- _Exercise instructions_
Exactly as written, transcribe each line of the listing.

*** Block opens ***

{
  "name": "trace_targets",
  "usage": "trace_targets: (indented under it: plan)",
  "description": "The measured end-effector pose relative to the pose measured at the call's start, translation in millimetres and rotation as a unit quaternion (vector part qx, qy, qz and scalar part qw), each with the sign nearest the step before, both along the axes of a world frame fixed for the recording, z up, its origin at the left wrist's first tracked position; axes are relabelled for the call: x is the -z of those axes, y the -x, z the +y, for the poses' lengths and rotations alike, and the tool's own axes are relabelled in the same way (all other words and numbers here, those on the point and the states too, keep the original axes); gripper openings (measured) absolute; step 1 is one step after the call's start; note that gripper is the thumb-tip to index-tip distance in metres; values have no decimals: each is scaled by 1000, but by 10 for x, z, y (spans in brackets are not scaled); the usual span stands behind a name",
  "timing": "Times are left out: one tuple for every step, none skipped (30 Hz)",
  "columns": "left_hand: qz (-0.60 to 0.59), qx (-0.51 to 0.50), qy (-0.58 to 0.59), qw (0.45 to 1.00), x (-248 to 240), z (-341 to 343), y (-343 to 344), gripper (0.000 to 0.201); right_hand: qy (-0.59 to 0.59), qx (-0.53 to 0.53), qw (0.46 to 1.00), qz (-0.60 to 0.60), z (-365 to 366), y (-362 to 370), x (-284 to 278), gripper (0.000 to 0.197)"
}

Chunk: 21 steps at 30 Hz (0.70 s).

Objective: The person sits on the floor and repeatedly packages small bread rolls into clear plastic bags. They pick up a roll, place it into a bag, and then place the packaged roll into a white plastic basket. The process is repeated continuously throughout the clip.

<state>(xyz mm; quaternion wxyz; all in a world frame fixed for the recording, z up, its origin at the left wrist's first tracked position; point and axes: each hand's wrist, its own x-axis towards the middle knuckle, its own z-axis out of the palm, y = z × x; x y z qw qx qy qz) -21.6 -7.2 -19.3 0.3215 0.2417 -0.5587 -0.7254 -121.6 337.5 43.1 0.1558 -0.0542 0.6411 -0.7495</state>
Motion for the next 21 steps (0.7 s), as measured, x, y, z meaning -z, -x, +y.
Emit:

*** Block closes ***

- _Solution for this problem_
{
  "name": "trace_targets",
  "usage": "trace_targets: (indented under it: plan)",
  "description": "The measured end-effector pose relative to the pose measured at the call's start, translation in millimetres and rotation as a unit quaternion (vector part qx, qy, qz and scalar part qw), each with the sign nearest the step before, both along the axes of a world frame fixed for the recording, z up, its origin at the left wrist's first tracked position; axes are relabelled for the call: x is the -z of those axes, y the -x, z the +y, for the poses' lengths and rotations alike, and the tool's own axes are relabelled in the same way (all other words and numbers here, those on the point and the states too, keep the original axes); gripper openings (measured) absolute; step 1 is one step after the call's start; note that gripper is the thumb-tip to index-tip distance in metres; values have no decimals: each is scaled by 1000, but by 10 for x, z, y (spans in brackets are not scaled); the usual span stands behind a name",
  "timing": "Times are left out: one tuple for every step, none skipped (30 Hz)",
  "columns": "left_hand: qz (-0.60 to 0.59), qx (-0.51 to 0.50), qy (-0.58 to 0.59), qw (0.45 to 1.00), x (-248 to 240), z (-341 to 343), y (-343 to 344), gripper (0.000 to 0.201); right_hand: qy (-0.59 to 0.59), qx (-0.53 to 0.53), qw (0.46 to 1.00), qz (-0.60 to 0.60), z (-365 to 366), y (-362 to 370), x (-284 to 278), gripper (0.000 to 0.197)"
}

Chunk: 21 steps at 30 Hz (0.70 s).

Objective: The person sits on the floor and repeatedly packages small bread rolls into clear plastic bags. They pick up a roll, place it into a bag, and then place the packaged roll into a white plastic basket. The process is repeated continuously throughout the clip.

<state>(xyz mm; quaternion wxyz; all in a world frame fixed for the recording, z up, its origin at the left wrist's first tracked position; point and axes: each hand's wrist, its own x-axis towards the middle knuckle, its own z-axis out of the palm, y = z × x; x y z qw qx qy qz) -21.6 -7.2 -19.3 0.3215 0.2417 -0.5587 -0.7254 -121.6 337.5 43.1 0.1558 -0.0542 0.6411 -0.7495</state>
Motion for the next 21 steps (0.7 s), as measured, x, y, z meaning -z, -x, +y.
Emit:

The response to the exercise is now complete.